_What you will do_. Scan the listing for the word "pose", and copy out each line where it is found.

_Information provided_.
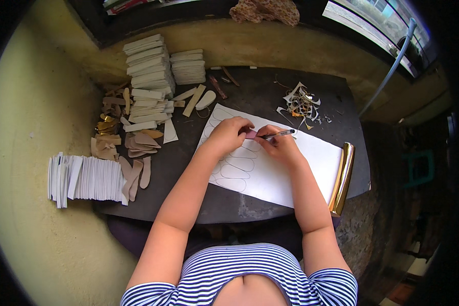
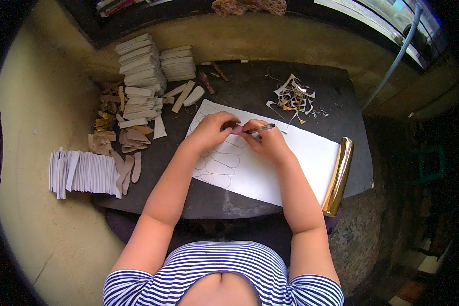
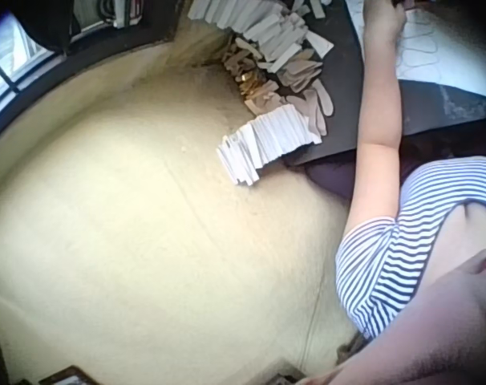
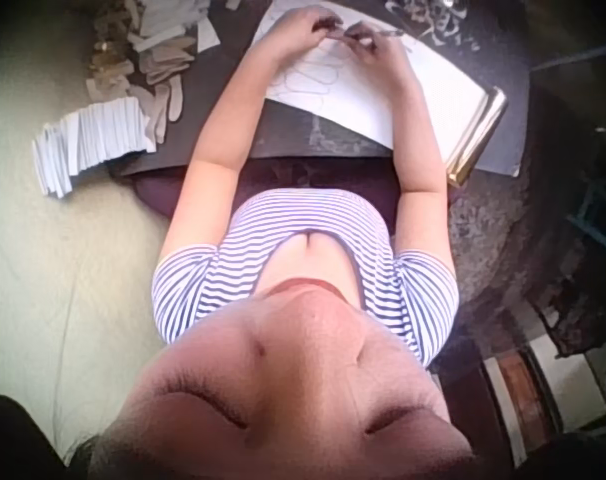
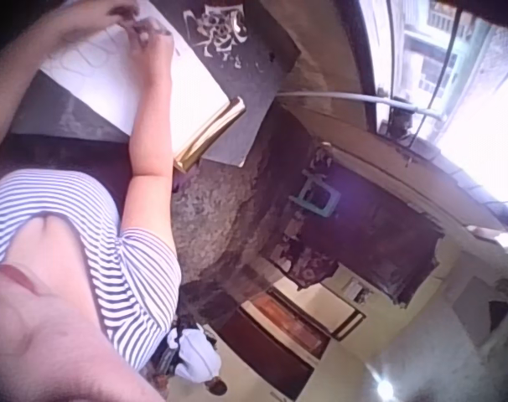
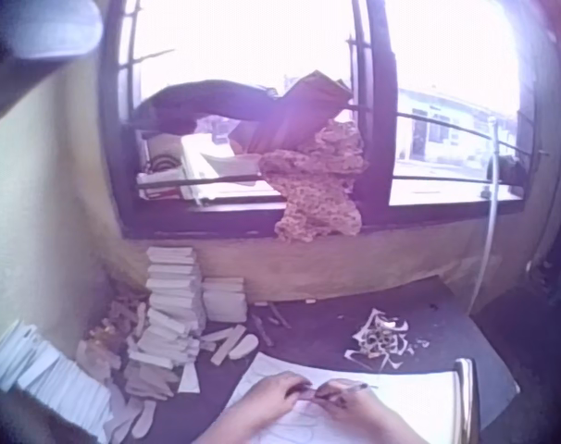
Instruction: The person uses a pen to trace the outline of a small pink object onto a white sheet of paper. They repeatedly reposition the object and trace its shape multiple times to create a pattern of identical outlines.
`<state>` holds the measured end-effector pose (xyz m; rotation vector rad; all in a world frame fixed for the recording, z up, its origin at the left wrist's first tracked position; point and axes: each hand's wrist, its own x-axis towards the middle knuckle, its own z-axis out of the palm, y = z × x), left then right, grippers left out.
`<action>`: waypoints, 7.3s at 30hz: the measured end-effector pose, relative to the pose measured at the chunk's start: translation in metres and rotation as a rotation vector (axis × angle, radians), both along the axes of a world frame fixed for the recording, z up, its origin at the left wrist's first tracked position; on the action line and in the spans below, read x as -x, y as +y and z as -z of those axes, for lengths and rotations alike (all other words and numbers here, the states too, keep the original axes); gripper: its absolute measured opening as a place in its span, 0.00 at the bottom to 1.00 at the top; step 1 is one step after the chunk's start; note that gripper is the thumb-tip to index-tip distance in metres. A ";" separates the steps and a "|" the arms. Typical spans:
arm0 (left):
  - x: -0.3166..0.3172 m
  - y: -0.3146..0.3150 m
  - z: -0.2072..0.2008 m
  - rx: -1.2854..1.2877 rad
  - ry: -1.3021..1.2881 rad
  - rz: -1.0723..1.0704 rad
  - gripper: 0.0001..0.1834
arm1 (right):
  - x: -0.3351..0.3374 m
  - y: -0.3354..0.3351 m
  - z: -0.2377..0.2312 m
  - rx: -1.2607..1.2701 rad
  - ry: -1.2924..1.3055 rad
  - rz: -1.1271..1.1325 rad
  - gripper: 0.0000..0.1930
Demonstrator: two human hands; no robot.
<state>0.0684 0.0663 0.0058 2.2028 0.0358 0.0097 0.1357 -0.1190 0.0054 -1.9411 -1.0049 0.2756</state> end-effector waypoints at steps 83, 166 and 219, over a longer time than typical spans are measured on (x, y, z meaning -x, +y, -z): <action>-0.001 0.015 -0.011 -0.294 0.296 -0.096 0.22 | 0.008 0.017 -0.001 -0.059 -0.381 -0.147 0.09; -0.006 -0.006 0.010 -0.240 -0.331 -0.253 0.20 | -0.020 0.004 0.007 -0.188 -0.054 0.192 0.12; 0.040 -0.041 -0.004 -0.666 0.170 -0.058 0.37 | -0.015 -0.001 -0.004 -0.020 -0.069 0.087 0.17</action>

_Output below_.
`<state>` holds the measured end-effector pose (xyz m; rotation vector rad; all in a world frame fixed for the recording, z up, its origin at the left wrist's first tracked position; point and axes: each hand's wrist, its own x-axis towards the middle knuckle, its own z-axis out of the palm, y = z × x), left then right, grippers left out.
`<action>`: waypoints, 7.3s at 30hz: the measured end-effector pose, relative to the pose measured at the chunk's start: translation in metres and rotation as a rotation vector (axis × angle, radians), both along the axes of a world frame fixed for the recording, z up, its origin at the left wrist's first tracked position; on the action line and in the spans below, read x as -x, y as +y and z as -z of those axes, for lengths and rotations alike (all other words and numbers here, the states too, keep the original axes); gripper: its absolute measured opening as a place in its span, 0.00 at the bottom to 1.00 at the top; step 1 is one step after the chunk's start; note that gripper is the thumb-tip to index-tip distance in metres. A ";" separates the steps and a "|" the arms. Typical spans:

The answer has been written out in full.